Boudon commente : "(…) Si ces avis étaient pris au sérieux, l’on voit facilement les conséquences qui en résulteraient. (…) si l’école n’était plus définie par une fonction et un objectif principal, la transmission du savoir, il en résulterait un désarroi encore plus grand des «enseignants», qui ne percevraient plus le sens de leur activité et de leur vie professionnelle. De manière générale, les établissements deviendraient encore plus ingérables. « L’anomie » s’y étendrait. De plus, ces coûts individuels et collectifs considérables seraient imposés pour rien. Destinée à renforcer l’égalité, cette politique contribuerait à augmenter «l’inégalité des chances». ».

Sauf que pour parvenir à un tel programme préconisé par Boudon il faudrait que l'école, le lycée, l'université, aient des moyens que conjointement l'Etat et les syndicats leur refusent. Ainsi l'Etat n'explique pas clairement que l'autonomie de la structure d'instruction n'est pas incompatible avec le maintien d'un cadre national des diplômes, et un prorata des moyens via la région et l'Europe, au sein néanmoins d'une sorte de charte des obligations, ce qui nécessitera des efforts d'adaptation.

Les syndicats, de leur côté, préfèrent en fin de compte l'austérité budgétaire plutôt que l'ouverture qui pourrait la compenser et même plus encore parce que cela contredirait leur idéologie étatique supputant que le Service Public doit être subordonné au pouvoir central et uniquement financé par lui car cela permet de ponctionner les "riches", l'éducation n'étant qu'une pompe à fric et un moyen de se constituer des rentes (comme à l'époque de l'Ancien Régime), alors que le Service Public peut fort bien être décentralisé d'une part, tout en étant inclu dans les cahiers des charges de structures mixtes ou privées d'autre part.

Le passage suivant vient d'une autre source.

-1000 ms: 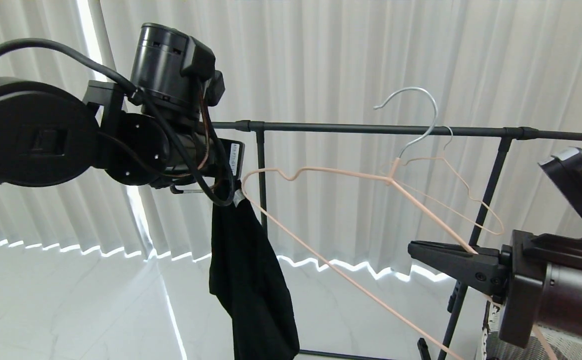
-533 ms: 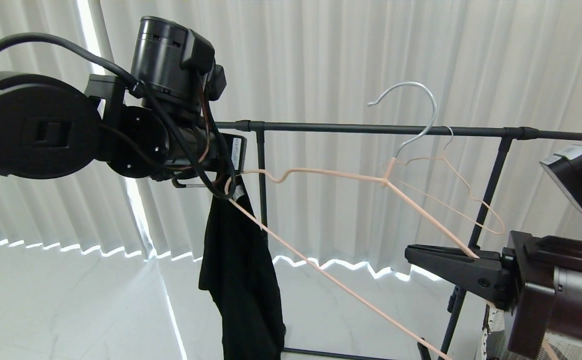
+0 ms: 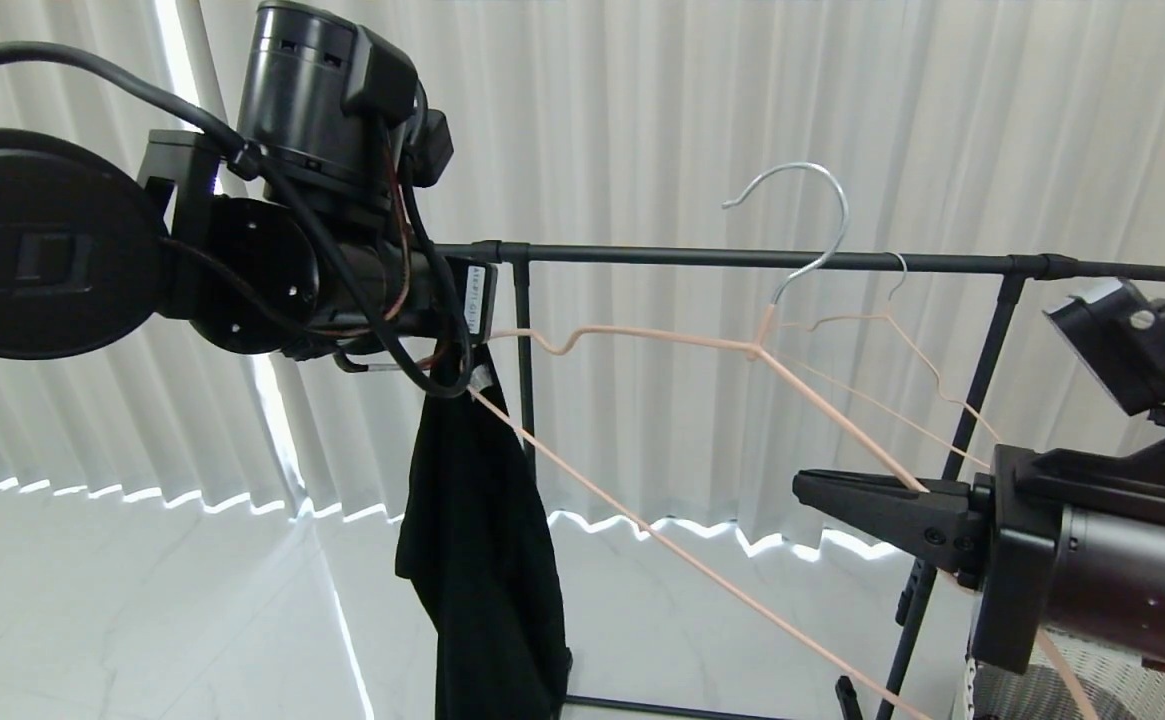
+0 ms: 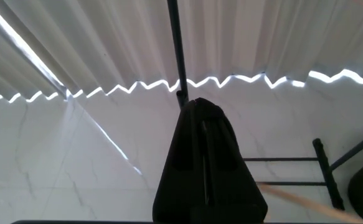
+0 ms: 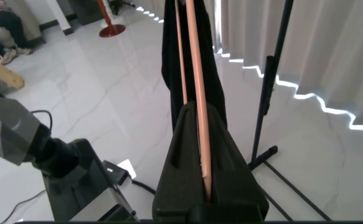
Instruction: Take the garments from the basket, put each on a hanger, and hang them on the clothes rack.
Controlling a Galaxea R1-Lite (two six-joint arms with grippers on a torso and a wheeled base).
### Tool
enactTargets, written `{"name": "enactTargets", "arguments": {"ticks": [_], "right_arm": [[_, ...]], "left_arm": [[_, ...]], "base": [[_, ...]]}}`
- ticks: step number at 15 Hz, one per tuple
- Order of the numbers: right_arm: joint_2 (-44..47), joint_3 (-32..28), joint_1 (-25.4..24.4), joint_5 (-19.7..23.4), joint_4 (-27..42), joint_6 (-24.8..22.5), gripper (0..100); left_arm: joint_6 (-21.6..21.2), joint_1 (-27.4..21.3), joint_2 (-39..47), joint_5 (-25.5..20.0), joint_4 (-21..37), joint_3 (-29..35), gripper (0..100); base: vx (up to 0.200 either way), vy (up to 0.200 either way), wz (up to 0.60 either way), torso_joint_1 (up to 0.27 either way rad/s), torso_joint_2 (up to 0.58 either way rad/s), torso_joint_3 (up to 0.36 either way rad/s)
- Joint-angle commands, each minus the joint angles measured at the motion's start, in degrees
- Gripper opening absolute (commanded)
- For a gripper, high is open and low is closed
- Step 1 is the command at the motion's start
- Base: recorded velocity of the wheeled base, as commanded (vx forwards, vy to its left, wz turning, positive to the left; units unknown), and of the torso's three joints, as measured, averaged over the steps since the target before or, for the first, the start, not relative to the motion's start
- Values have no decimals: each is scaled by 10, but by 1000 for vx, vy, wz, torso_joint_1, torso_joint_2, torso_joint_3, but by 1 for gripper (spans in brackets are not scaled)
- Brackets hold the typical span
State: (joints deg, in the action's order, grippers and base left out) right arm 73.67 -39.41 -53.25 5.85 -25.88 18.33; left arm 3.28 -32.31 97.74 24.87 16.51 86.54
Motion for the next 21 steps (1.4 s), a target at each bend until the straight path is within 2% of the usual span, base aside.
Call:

Les syndicats ont d'ailleurs peu de contre exemples à se mettre sous la dent, vu que les universités américaines n'ont rien à voir avec Enron ou le rail anglais, qui eux-mêmes sont le résultat non pas d'un excès de libéralisme mais d'une confusion entre politique et économique en ce sens par exemple où l'instance de régulation doit rester publique, quoique indépendante de l'appareil d'Etat (sans oublier qu'en Angleterre il y avait 30 ans de non investissement public dans le rail lorsqu'il fut privatisé en 1980).

Tout est lié parfois. Si l'on veut plus de laïcité, il faut plus de liberté dans l'adaptation de l'Esprit Public, plus de moyens par l'ouverture sous contrat, d'autres règles pour accompagner le tout.

En France, nous sommes loin, très loin, du compte.